Vereine und Stiftung gegründet
Von da an begann sich Wolf für seine Heimatstadt zu engagieren. Er war bereits Mitglied in vielen Vereinen, doch 1981 gründete er selbst den Historischen Verein mit und stand diesem insgesamt 18 Jahre vor. Gleiches galt für den Verein der Freunde und Förderer der Geomed-Klinik 1999, dessen Vorsitzender Wolf drei Jahre lang war. 2004 gehörte er auch zu den Mitbegründern des neuen Rotary-Clubs Gerolzhofen-Volkach.
Ein Glücksfall für die Stadt ist die Dr.-Ottmar-Wolf-Kulturstiftung, die der Förderer 2001 gründete. Aus der Stiftung fließen Mittel an alle Kulturschaffenden innerhalb der Verwaltungsgemeinschaft Gerolzhofen, die sich dem Heimatgedanken im weitesten Sinne verschrieben haben. Zuletzt förderte er die Aufführung des Wandeltheaters „Du musst dran glauben“.
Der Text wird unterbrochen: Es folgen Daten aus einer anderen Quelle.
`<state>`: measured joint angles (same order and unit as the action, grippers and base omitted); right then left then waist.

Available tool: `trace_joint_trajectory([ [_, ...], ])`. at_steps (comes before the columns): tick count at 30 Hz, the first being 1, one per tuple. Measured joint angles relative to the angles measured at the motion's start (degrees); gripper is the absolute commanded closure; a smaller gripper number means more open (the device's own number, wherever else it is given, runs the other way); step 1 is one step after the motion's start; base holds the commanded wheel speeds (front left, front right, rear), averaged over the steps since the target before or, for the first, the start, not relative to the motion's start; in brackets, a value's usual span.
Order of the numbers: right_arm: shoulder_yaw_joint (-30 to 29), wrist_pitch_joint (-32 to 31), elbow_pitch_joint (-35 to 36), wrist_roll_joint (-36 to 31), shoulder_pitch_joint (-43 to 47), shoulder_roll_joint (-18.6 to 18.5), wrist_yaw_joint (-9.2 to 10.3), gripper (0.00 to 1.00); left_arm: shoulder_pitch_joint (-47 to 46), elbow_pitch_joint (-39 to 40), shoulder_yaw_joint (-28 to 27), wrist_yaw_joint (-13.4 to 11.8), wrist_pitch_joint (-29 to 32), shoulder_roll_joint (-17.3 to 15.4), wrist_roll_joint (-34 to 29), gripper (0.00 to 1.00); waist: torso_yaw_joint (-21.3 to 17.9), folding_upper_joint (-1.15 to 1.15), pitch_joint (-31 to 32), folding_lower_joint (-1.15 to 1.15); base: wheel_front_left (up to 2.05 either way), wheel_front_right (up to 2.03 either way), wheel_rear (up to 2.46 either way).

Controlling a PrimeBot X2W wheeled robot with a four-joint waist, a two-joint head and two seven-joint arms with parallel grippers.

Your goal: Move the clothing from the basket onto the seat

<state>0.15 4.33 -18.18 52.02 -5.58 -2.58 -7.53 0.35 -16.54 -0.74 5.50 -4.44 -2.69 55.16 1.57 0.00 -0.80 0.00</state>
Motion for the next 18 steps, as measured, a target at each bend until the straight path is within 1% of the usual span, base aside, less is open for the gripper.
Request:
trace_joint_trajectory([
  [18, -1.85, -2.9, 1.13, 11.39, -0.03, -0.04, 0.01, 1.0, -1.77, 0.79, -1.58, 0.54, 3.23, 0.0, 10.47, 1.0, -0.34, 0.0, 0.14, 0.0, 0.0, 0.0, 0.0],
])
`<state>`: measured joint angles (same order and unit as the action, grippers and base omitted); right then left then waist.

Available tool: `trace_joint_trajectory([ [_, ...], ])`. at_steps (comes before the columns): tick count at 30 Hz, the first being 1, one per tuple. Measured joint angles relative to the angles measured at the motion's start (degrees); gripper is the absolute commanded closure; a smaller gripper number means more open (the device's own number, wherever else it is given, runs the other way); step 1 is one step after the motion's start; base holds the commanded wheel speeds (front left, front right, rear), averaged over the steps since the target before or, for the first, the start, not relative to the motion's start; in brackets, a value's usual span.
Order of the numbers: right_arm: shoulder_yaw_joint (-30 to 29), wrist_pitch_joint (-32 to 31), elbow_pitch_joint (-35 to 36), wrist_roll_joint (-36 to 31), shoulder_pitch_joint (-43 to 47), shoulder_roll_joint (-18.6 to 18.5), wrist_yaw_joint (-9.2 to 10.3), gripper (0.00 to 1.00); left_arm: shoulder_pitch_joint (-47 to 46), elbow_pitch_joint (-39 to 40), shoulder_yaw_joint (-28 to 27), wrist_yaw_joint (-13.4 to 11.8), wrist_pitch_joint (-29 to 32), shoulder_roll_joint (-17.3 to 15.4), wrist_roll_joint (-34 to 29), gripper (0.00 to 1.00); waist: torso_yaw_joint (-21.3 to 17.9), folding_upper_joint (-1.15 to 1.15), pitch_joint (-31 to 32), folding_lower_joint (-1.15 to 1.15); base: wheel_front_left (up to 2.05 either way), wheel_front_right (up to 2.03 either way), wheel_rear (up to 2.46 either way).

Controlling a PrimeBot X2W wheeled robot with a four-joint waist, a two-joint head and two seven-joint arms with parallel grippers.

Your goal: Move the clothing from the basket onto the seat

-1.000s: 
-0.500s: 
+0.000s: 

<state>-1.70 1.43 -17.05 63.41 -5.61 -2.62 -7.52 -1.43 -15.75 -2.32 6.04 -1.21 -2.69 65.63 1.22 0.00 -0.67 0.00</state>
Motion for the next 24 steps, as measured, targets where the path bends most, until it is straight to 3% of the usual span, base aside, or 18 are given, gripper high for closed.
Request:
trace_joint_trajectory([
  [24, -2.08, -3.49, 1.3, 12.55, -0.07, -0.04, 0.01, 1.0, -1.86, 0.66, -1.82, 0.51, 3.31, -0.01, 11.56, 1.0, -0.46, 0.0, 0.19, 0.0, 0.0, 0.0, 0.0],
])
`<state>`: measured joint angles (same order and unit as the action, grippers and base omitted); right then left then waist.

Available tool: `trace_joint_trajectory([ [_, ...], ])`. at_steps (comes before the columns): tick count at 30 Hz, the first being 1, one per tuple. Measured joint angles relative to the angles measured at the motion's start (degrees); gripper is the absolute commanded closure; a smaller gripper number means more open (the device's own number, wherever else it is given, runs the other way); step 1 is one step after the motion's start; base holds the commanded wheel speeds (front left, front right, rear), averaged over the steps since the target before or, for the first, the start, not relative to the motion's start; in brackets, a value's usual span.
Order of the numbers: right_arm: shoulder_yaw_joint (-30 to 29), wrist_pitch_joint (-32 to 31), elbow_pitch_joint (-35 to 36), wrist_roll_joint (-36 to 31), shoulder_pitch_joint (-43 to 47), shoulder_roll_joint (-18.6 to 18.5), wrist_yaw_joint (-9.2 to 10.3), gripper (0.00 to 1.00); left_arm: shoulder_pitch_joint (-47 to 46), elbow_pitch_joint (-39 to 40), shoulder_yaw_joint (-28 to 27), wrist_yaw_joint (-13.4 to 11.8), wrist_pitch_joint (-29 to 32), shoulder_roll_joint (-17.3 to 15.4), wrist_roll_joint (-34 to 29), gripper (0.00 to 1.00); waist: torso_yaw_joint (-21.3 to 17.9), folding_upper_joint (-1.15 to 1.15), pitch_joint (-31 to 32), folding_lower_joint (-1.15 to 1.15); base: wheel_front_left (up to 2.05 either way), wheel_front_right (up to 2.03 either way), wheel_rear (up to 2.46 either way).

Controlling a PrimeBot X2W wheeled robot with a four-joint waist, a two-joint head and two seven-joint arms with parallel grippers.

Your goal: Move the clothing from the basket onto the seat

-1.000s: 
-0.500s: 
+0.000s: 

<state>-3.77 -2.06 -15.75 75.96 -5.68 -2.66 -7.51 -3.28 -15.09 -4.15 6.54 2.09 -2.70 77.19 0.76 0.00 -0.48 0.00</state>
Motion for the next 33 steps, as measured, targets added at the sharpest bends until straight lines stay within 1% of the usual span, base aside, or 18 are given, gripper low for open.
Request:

Für alle sichtbar sind die unaufdringlichen, kleinen Tafeln an wichtigen historischen Gebäuden in Gerolzhofen mit den wesentlichen Informationen über die Bauwerke und das von Dr. Wolf gestiftete Stadtmodell am Steigerwalddom.
Schließlich ging noch eine Vision in Erfüllung. Seit der Gründung seiner Stiftung war es das große Ziel von Ottmar Wolf, eine umfassende und aktuelle Chronik von Gerolzhofen zu schaffen und zu finanzieren. „Als ich das erste Exemplar in Händen hielt, war ich einfach nur stolz“, beschrieb der Mäzen seine Gefühlslage beim Erscheinen der neuen Stadtchronik im Jahr 2012. 26 Autoren haben dafür 48 Kapitel geschrieben.
Seit 1973 war Ottmar Wolf mit seiner Frau Dietlinde, geborene Haderlein aus Gerolzhofen, verheiratet. Zur Familie gehören Tochter Sabine und Sohn Oliver.